(Items from a dataset)
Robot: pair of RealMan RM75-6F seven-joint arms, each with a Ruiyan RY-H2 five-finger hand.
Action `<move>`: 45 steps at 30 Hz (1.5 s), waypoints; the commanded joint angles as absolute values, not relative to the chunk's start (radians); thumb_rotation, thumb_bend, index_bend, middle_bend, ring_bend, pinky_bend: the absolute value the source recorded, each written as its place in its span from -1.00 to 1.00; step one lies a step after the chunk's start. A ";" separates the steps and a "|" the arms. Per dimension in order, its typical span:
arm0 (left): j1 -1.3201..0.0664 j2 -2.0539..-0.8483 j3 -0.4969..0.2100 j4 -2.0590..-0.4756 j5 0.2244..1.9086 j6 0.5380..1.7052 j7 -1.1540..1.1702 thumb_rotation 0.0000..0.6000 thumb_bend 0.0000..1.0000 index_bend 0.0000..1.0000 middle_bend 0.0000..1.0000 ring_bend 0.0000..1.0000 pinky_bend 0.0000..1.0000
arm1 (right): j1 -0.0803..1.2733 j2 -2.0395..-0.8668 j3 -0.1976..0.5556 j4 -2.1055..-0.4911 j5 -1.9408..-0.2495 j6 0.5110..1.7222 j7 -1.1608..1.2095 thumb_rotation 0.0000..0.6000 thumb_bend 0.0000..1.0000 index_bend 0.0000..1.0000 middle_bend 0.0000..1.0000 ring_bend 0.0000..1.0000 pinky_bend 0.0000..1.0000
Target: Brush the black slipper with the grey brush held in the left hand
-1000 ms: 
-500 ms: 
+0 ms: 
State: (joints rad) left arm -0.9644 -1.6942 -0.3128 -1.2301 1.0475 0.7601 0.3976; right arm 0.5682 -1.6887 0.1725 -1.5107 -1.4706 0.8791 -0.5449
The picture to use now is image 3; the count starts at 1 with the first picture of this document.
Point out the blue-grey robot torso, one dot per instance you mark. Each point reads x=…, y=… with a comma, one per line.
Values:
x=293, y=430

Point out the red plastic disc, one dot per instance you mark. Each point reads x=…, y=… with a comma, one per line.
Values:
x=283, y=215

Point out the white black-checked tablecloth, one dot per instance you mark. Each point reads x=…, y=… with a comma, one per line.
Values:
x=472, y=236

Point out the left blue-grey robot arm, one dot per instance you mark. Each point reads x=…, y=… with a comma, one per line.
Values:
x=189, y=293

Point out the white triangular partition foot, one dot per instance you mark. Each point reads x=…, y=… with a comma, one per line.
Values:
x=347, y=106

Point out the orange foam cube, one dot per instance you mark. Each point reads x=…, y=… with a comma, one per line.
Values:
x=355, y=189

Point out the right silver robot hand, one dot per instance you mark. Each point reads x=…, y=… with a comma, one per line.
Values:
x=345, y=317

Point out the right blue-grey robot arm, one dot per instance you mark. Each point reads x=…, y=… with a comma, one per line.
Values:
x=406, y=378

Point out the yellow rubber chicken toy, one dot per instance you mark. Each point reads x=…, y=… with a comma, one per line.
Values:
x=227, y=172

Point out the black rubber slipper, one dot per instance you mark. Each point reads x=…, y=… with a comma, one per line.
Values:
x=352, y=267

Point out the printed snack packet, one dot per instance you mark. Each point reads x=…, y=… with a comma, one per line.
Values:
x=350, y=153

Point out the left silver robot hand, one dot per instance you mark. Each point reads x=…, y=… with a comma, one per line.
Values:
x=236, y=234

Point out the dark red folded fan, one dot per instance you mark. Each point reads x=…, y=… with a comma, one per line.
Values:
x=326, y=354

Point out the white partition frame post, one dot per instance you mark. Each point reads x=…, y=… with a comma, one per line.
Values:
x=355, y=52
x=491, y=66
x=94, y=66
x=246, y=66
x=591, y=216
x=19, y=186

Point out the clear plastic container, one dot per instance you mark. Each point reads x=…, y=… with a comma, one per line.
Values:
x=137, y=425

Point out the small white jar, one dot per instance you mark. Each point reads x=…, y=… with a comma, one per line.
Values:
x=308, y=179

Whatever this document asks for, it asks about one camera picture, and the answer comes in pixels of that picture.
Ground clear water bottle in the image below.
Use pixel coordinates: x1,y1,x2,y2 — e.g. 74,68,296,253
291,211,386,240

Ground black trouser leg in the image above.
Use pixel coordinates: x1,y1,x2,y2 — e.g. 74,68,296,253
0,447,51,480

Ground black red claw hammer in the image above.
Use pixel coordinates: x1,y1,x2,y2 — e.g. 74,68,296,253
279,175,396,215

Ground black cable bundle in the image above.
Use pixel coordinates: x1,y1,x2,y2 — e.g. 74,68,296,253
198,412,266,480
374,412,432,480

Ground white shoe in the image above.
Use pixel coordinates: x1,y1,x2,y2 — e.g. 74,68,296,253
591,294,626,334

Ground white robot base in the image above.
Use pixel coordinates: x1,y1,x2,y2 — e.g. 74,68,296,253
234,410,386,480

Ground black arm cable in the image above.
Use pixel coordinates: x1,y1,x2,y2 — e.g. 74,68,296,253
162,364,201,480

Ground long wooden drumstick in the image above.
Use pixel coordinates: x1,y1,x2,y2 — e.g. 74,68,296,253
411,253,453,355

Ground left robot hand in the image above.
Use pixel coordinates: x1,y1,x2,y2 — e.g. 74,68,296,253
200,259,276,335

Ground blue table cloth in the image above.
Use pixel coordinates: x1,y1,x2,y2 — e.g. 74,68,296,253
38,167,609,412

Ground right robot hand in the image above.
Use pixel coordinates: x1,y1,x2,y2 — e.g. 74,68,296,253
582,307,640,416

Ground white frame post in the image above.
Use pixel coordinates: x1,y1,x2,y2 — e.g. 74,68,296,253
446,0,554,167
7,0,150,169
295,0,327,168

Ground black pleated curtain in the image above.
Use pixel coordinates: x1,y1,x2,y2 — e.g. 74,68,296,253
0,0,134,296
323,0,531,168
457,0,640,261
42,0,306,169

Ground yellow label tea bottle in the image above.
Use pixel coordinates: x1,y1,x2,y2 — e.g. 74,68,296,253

YOUR TASK: All lines above from the line with "Ground white shoe in the image above." through the line with "Ground black arm cable in the image above.", both included, are to be set down exactly, with nothing else.

ANSWER BOX:
Ground white shoe in the image above.
Use pixel coordinates: x1,y1,x2,y2 — e.g. 74,68,296,253
591,294,626,334

Ground white robot base in the image above.
Use pixel coordinates: x1,y1,x2,y2 — e.g. 74,68,296,253
234,410,386,480

Ground black arm cable in the image above.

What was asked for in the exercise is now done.